___ Dataset content

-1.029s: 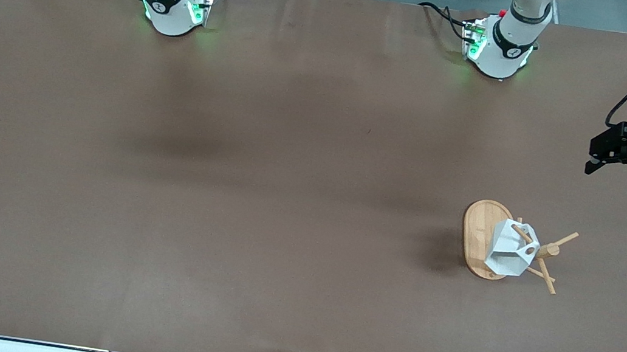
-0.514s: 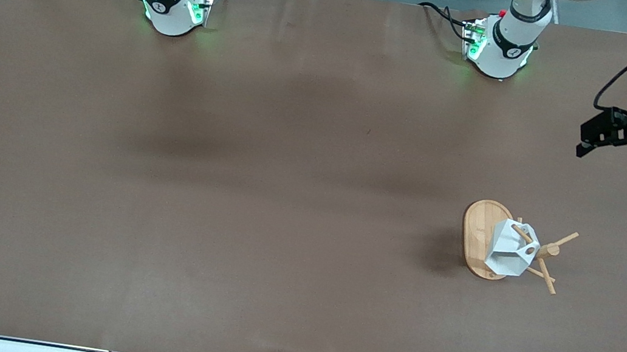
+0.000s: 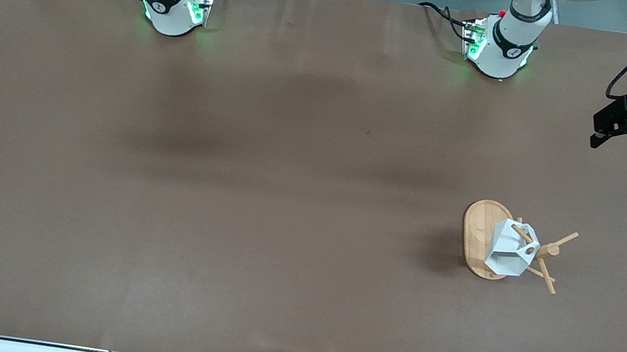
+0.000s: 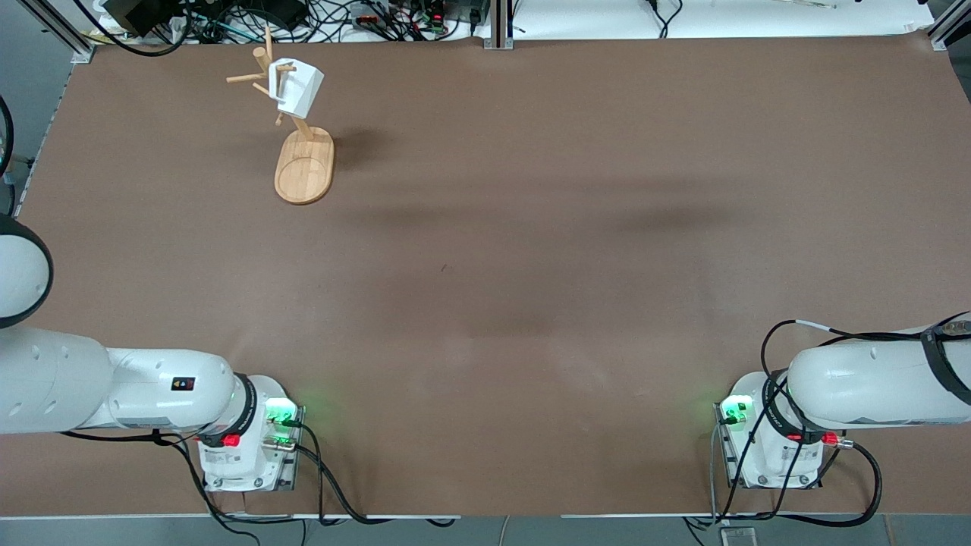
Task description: Hang cup on rack
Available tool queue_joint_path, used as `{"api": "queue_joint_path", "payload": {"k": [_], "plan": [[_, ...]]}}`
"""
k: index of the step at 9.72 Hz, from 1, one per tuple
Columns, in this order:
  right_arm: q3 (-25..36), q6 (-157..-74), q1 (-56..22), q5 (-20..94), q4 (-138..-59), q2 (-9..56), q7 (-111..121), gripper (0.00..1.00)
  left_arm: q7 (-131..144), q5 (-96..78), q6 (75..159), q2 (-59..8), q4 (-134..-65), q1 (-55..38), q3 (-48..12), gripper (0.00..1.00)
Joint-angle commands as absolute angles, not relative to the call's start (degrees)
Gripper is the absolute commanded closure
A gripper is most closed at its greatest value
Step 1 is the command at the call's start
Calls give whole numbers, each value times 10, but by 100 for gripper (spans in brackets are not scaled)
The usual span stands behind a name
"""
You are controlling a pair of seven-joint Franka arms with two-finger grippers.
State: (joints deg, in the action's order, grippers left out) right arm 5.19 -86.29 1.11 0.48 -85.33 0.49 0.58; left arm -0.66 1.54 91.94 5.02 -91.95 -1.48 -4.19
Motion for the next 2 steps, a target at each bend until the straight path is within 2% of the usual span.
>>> {"api": "queue_joint_path", "payload": {"k": [1, 2], "plan": [[52, -844, 8, -2, -861, -11, 3, 0, -12, 23, 902, 47, -929, -21, -39, 0], [52, -840, 7, -2, -861, -15, 3, 0, -13, 19, 902, 47, -929, -21, -39, 0]]}}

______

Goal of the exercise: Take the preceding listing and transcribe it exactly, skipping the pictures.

Task response:
-1.029s: 
-0.514s: 
+0.000s: 
+0.000s: 
Task description: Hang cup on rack
Available tool queue_joint_path, used as `{"api": "queue_joint_path", "payload": {"k": [_], "plan": [[_, ...]]}}`
"""
k: index of the step at 9.72 Hz, from 1, one per tuple
Columns, in this order:
  right_arm: q3 (-25..36), q6 (-157..-74), q1 (-56..22), q5 (-20..94), q4 (-138..-59), q2 (-9..56), q7 (-111..121), gripper (0.00..1.00)
  left_arm: q7 (-131..144), q5 (-96..78), q6 (75..159), q2 (-59..8), q4 (-134..-65), q1 (-55..38), q3 (-48..12), gripper (0.00..1.00)
Joint-angle commands as absolute angles, not relative to the call's start (degrees)
Gripper is the absolute commanded closure
A gripper is most closed at its greatest value
Step 1 is the command at the call's start
Calls give whole numbers, each value times 10, but by 100 for gripper (spans in brackets are not scaled)
The usual span stands behind a name
"""
You are controlling a pair of seven-joint Franka arms with two-finger grippers.
State: (joints deg, in the action's order, grippers left out) right arm 5.19 -86.29 1.11 0.48 -85.33 0.49 0.58; left arm -0.66 1.54 91.94 5.02 -91.95 -1.48 -4.19
Motion for the next 2 steps, a target at each bend until the straight path is within 2% of the usual span.
>>> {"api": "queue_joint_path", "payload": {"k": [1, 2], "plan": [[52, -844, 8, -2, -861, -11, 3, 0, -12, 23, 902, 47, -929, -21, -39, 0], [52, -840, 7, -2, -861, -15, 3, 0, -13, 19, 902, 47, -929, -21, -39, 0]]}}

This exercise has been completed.